(Data extracted from a collection)
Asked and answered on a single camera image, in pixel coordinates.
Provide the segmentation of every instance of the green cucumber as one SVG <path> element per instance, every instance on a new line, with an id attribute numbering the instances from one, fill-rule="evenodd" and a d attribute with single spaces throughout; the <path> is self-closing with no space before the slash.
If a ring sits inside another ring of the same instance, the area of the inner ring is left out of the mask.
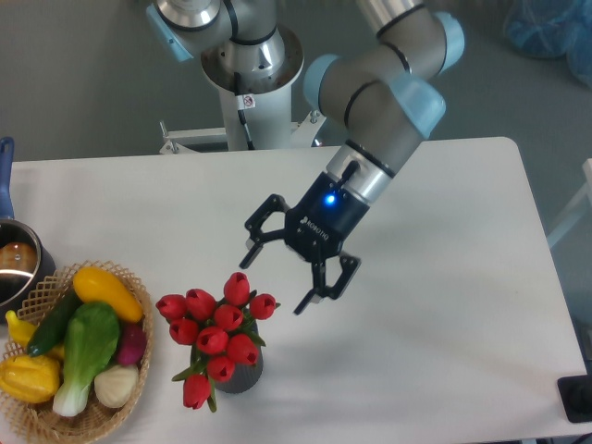
<path id="1" fill-rule="evenodd" d="M 54 305 L 29 339 L 27 354 L 32 358 L 41 356 L 63 342 L 70 317 L 81 305 L 82 301 L 73 289 L 66 291 L 64 297 Z"/>

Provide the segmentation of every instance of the light blue joint cap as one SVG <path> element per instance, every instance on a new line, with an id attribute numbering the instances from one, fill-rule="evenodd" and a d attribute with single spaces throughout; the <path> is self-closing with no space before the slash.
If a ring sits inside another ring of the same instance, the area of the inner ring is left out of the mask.
<path id="1" fill-rule="evenodd" d="M 436 12 L 436 17 L 442 23 L 446 33 L 446 58 L 442 71 L 445 71 L 459 61 L 464 52 L 464 32 L 461 24 L 448 12 Z"/>
<path id="2" fill-rule="evenodd" d="M 331 64 L 339 59 L 337 55 L 326 54 L 318 57 L 311 66 L 306 70 L 304 75 L 304 98 L 306 102 L 313 108 L 320 111 L 321 105 L 319 99 L 321 95 L 321 84 L 325 73 Z"/>
<path id="3" fill-rule="evenodd" d="M 388 86 L 417 130 L 429 139 L 446 112 L 444 98 L 426 81 L 411 74 L 399 76 Z"/>
<path id="4" fill-rule="evenodd" d="M 154 5 L 150 5 L 146 8 L 146 16 L 148 22 L 152 25 L 156 37 L 170 52 L 175 60 L 178 62 L 185 62 L 191 60 L 193 55 L 185 49 L 185 46 L 181 44 L 175 33 L 168 27 L 162 17 L 158 14 L 158 11 Z"/>

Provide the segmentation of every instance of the yellow squash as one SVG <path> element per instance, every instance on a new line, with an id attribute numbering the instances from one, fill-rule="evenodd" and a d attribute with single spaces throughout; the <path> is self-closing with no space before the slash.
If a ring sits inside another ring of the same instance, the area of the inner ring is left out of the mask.
<path id="1" fill-rule="evenodd" d="M 47 356 L 12 356 L 0 363 L 0 389 L 30 403 L 46 402 L 59 389 L 59 362 Z"/>
<path id="2" fill-rule="evenodd" d="M 113 274 L 97 266 L 85 266 L 72 278 L 74 291 L 83 302 L 106 302 L 122 321 L 135 324 L 142 319 L 140 303 Z"/>
<path id="3" fill-rule="evenodd" d="M 6 312 L 6 322 L 8 323 L 8 334 L 10 335 L 10 338 L 23 349 L 26 349 L 37 326 L 19 319 L 13 310 Z M 64 344 L 56 345 L 47 353 L 47 355 L 59 359 L 60 361 L 64 361 Z"/>

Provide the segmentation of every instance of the blue pot handle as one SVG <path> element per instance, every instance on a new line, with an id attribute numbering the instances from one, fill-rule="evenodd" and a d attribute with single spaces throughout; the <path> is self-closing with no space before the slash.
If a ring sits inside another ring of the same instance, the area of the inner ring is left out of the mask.
<path id="1" fill-rule="evenodd" d="M 10 172 L 15 154 L 12 137 L 0 139 L 0 218 L 14 219 L 15 211 L 10 200 Z"/>

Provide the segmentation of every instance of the bok choy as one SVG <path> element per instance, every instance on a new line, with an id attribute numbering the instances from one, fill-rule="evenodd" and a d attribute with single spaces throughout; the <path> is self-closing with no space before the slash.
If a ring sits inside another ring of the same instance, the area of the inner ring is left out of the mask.
<path id="1" fill-rule="evenodd" d="M 64 384 L 54 396 L 54 412 L 71 417 L 84 410 L 94 377 L 105 370 L 118 339 L 119 321 L 109 304 L 86 303 L 74 313 L 64 340 Z"/>

* _Instructions to follow_
With the images removed, give back every entry exactly as shown.

* _Exercise solution_
Asked and answered on a single camera image, in pixel coordinates.
Provide the segmentation of every instance of the green cucumber as one SVG <path> element per instance, every instance on a new line, with an id attribute numbering the instances from one, fill-rule="evenodd" and a d attribute with single spaces throughout; the <path> is self-closing with no space before the slash.
If a ring sits inside another ring of the same instance, the area of the inner ring is left out of the mask.
<path id="1" fill-rule="evenodd" d="M 54 305 L 29 339 L 27 354 L 32 358 L 41 356 L 63 342 L 70 317 L 81 305 L 82 301 L 73 289 L 66 291 L 64 297 Z"/>

Provide the segmentation of every instance of the light blue joint cap as one SVG <path> element per instance, every instance on a new line, with an id attribute numbering the instances from one, fill-rule="evenodd" and a d attribute with single spaces throughout; the <path> is self-closing with no space before the slash.
If a ring sits inside another ring of the same instance, the area of the inner ring is left out of the mask.
<path id="1" fill-rule="evenodd" d="M 436 12 L 436 17 L 442 23 L 446 33 L 446 58 L 442 71 L 445 71 L 459 61 L 464 52 L 464 32 L 461 24 L 448 12 Z"/>
<path id="2" fill-rule="evenodd" d="M 331 64 L 339 59 L 337 55 L 326 54 L 318 57 L 311 66 L 306 70 L 304 75 L 304 98 L 306 102 L 313 108 L 320 111 L 321 105 L 319 99 L 321 95 L 321 84 L 325 73 Z"/>
<path id="3" fill-rule="evenodd" d="M 388 86 L 417 130 L 429 139 L 446 112 L 444 98 L 426 81 L 411 74 L 399 76 Z"/>
<path id="4" fill-rule="evenodd" d="M 154 5 L 150 5 L 146 8 L 146 16 L 148 22 L 152 25 L 156 37 L 170 52 L 175 60 L 178 62 L 185 62 L 191 60 L 193 55 L 185 49 L 185 46 L 181 44 L 175 33 L 168 27 L 162 17 L 158 14 L 158 11 Z"/>

Provide the segmentation of every instance of the yellow squash as one SVG <path> element per instance, every instance on a new line, with an id attribute numbering the instances from one, fill-rule="evenodd" and a d attribute with single spaces throughout; the <path> is self-closing with no space before the slash.
If a ring sits inside another ring of the same instance, the area of the inner ring is left out of the mask.
<path id="1" fill-rule="evenodd" d="M 47 356 L 12 356 L 0 363 L 0 389 L 30 403 L 46 402 L 59 389 L 59 362 Z"/>
<path id="2" fill-rule="evenodd" d="M 113 274 L 97 266 L 85 266 L 72 278 L 74 291 L 83 302 L 106 302 L 122 321 L 135 324 L 142 319 L 140 303 Z"/>
<path id="3" fill-rule="evenodd" d="M 6 312 L 6 322 L 8 323 L 8 334 L 10 335 L 10 338 L 23 349 L 26 349 L 37 326 L 19 319 L 13 310 Z M 64 344 L 56 345 L 47 353 L 47 355 L 59 359 L 60 361 L 64 361 Z"/>

Provide the segmentation of every instance of the blue pot handle as one SVG <path> element per instance, every instance on a new line, with an id attribute numbering the instances from one, fill-rule="evenodd" and a d attribute with single spaces throughout; the <path> is self-closing with no space before the slash.
If a ring sits inside another ring of the same instance, the area of the inner ring is left out of the mask.
<path id="1" fill-rule="evenodd" d="M 10 172 L 15 154 L 12 137 L 0 139 L 0 218 L 14 219 L 15 211 L 10 200 Z"/>

Provide the segmentation of every instance of the bok choy as one SVG <path> element per instance, every instance on a new line, with an id attribute numbering the instances from one, fill-rule="evenodd" and a d attribute with single spaces throughout; the <path> is self-closing with no space before the slash.
If a ring sits inside another ring of the same instance, the area of the inner ring is left out of the mask.
<path id="1" fill-rule="evenodd" d="M 64 384 L 54 396 L 54 412 L 71 417 L 84 410 L 94 377 L 105 370 L 118 339 L 119 321 L 109 304 L 86 303 L 74 313 L 64 340 Z"/>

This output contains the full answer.